**TASK TO CARRY OUT:** Nothing but an exact copy of the data should be given.
DATASET SECTION START
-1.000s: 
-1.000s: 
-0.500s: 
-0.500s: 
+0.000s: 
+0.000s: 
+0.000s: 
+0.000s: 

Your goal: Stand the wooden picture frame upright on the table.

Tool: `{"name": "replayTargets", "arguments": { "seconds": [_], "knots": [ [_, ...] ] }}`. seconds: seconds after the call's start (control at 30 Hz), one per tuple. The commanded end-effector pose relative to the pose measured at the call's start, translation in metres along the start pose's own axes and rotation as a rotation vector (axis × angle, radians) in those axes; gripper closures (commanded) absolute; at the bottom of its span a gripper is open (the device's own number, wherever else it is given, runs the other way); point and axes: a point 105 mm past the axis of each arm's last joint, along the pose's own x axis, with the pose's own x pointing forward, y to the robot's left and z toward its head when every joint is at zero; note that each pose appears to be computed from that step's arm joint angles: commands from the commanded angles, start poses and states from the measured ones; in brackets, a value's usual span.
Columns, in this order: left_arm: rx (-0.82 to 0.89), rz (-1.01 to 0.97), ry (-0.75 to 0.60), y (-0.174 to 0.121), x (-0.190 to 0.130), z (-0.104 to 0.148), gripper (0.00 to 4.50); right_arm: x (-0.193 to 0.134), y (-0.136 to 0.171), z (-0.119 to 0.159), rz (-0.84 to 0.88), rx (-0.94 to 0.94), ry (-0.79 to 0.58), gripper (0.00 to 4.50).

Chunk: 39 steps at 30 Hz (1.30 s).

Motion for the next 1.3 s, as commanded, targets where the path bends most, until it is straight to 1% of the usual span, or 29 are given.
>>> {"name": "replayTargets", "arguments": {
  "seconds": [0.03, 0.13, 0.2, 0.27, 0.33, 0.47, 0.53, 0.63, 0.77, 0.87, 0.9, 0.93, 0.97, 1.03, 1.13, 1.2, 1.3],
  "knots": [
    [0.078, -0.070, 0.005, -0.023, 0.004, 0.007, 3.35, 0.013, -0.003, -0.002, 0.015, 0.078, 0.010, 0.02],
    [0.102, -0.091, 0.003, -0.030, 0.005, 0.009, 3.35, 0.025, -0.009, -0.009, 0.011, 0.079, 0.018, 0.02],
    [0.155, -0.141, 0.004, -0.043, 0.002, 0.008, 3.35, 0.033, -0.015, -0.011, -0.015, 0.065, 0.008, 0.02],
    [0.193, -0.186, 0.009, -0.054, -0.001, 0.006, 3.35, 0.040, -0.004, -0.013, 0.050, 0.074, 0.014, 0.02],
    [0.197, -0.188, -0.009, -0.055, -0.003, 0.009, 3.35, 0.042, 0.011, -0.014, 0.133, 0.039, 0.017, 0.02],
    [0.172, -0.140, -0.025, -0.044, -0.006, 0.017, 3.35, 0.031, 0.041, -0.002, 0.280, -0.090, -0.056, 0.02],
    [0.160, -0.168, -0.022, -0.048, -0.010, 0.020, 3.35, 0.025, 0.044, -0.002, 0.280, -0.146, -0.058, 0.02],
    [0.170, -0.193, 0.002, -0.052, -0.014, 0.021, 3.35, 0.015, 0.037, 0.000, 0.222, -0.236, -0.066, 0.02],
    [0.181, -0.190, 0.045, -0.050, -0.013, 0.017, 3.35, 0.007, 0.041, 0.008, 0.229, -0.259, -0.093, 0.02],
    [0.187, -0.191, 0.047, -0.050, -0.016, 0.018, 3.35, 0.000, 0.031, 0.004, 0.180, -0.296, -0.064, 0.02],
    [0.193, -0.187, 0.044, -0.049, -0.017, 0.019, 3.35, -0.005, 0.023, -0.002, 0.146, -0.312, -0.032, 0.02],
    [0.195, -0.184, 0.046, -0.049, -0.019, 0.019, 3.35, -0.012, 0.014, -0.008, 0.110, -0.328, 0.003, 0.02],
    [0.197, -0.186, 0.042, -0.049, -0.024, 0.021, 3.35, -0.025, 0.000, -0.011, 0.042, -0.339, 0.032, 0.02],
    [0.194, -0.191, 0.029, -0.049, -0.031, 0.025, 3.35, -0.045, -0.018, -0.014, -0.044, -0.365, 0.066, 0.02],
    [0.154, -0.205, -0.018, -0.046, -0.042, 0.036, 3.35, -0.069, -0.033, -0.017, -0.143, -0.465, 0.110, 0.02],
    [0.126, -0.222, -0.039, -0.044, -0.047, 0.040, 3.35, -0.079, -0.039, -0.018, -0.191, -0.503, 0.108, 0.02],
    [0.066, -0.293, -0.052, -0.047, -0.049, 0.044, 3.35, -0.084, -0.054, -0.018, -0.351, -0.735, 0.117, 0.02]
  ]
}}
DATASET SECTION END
**RESULT FOR THIS EXERCISE:**
-1.000s: 
-1.000s: 
-0.500s: 
-0.500s: 
+0.000s: 
+0.000s: 
+0.000s: 
+0.000s: 

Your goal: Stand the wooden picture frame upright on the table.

Tool: `{"name": "replayTargets", "arguments": { "seconds": [_], "knots": [ [_, ...] ] }}`. seconds: seconds after the call's start (control at 30 Hz), one per tuple. The commanded end-effector pose relative to the pose measured at the call's start, translation in metres along the start pose's own axes and rotation as a rotation vector (axis × angle, radians) in those axes; gripper closures (commanded) absolute; at the bottom of its span a gripper is open (the device's own number, wherever else it is given, runs the other way); point and axes: a point 105 mm past the axis of each arm's last joint, along the pose's own x axis, with the pose's own x pointing forward, y to the robot's left and z toward its head when every joint is at zero; note that each pose appears to be computed from that step's arm joint angles: commands from the commanded angles, start poses and states from the measured ones; in brackets, a value's usual span.
Columns, in this order: left_arm: rx (-0.82 to 0.89), rz (-1.01 to 0.97), ry (-0.75 to 0.60), y (-0.174 to 0.121), x (-0.190 to 0.130), z (-0.104 to 0.148), gripper (0.00 to 4.50); right_arm: x (-0.193 to 0.134), y (-0.136 to 0.171), z (-0.119 to 0.159), rz (-0.84 to 0.88), rx (-0.94 to 0.94), ry (-0.79 to 0.58), gripper (0.00 to 4.50).

Chunk: 39 steps at 30 Hz (1.30 s).

Motion for the next 1.3 s, as commanded, targets where the path bends most, until it is straight to 1% of the usual span, or 29 are given.
>>> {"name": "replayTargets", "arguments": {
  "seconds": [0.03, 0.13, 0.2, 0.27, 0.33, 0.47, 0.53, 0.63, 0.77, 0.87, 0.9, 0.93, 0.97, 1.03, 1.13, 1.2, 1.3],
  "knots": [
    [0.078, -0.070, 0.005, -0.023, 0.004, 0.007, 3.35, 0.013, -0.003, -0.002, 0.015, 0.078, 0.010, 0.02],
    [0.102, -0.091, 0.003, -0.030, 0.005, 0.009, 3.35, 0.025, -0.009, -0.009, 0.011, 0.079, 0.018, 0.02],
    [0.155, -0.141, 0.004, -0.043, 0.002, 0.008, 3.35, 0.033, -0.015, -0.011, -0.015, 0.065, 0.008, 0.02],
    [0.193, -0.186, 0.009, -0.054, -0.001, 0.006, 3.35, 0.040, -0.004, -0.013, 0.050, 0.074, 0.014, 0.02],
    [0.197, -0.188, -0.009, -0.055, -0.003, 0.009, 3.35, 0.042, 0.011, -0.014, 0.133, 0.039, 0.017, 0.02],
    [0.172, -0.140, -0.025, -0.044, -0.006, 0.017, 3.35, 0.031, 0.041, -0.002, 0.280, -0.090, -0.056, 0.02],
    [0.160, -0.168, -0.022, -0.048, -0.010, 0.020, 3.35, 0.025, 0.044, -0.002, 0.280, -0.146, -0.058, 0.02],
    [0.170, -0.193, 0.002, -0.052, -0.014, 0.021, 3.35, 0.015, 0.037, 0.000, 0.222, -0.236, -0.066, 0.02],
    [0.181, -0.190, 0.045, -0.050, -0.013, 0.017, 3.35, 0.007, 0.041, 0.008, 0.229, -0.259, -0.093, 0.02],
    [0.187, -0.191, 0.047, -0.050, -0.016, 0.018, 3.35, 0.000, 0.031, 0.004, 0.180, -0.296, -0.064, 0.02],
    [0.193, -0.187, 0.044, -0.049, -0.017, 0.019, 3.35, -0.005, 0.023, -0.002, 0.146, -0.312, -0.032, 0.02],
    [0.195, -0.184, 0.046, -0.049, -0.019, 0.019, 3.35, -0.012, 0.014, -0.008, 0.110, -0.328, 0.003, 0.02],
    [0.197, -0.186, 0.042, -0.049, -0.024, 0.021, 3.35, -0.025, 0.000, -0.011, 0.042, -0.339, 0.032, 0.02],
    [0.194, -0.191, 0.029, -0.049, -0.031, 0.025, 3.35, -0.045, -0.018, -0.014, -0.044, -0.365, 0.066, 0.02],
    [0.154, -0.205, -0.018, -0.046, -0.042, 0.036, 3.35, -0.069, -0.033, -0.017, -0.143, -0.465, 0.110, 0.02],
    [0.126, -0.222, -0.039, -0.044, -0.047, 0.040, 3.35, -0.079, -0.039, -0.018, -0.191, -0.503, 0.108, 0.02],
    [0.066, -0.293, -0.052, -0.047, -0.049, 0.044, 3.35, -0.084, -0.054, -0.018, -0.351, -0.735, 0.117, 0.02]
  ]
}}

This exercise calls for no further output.